Dr. Steven A. Kaplan, a urologist at New York Presbyterian Hospital who conducted the first published study of Viagra in women, agreed that enhancing desire could be more important for women than increasing blood flow to the primary sex organs.

"Many women define sexual pleasure as arousal without orgasm and some disassociate desire and arousal from the act of intercourse," Kaplan said.

The winning drug could produce an enormous windfall. Viagra, which Pfizer Pharmaceuticals put on the market last spring, enjoyed $788 million in sales last year. The market for women may be even more promising. A recently released study found that four of every 10 American women are having problems in the bedroom.

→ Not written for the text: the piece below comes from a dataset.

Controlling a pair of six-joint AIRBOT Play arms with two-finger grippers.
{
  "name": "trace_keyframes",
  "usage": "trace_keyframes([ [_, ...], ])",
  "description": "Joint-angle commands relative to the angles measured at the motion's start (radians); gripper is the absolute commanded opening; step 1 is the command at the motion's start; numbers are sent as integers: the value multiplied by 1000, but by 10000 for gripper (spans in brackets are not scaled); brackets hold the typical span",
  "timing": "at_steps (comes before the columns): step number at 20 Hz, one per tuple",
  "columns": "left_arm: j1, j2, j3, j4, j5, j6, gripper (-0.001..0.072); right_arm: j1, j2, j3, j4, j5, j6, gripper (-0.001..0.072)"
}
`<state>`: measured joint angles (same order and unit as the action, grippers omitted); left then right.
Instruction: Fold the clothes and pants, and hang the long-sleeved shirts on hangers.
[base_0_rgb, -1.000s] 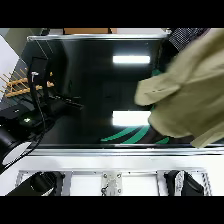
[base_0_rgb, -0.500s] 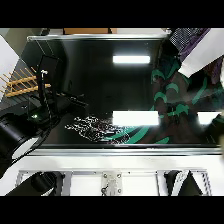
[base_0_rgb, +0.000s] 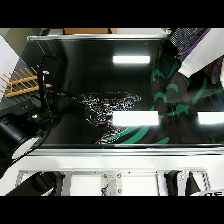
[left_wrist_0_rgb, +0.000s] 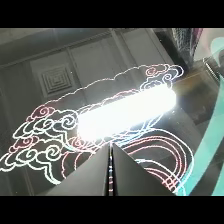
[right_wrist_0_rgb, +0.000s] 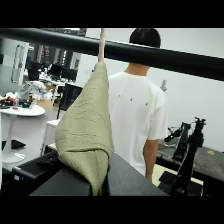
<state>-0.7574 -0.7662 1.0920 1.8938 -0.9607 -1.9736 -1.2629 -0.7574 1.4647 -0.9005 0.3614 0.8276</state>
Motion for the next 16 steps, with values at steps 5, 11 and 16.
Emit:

One libido-enhancing drug currently being tested in clinical trials among women is a chemical called apomorphine, which stimulates the brain.

It is a pill that will be sold under the name Uprima and it has already been studied--and judged effective--for increasing men's sexual desire. The company plans to seek Food and Drug Administration approval for men later this year. It could take several additional years before it is approved for women.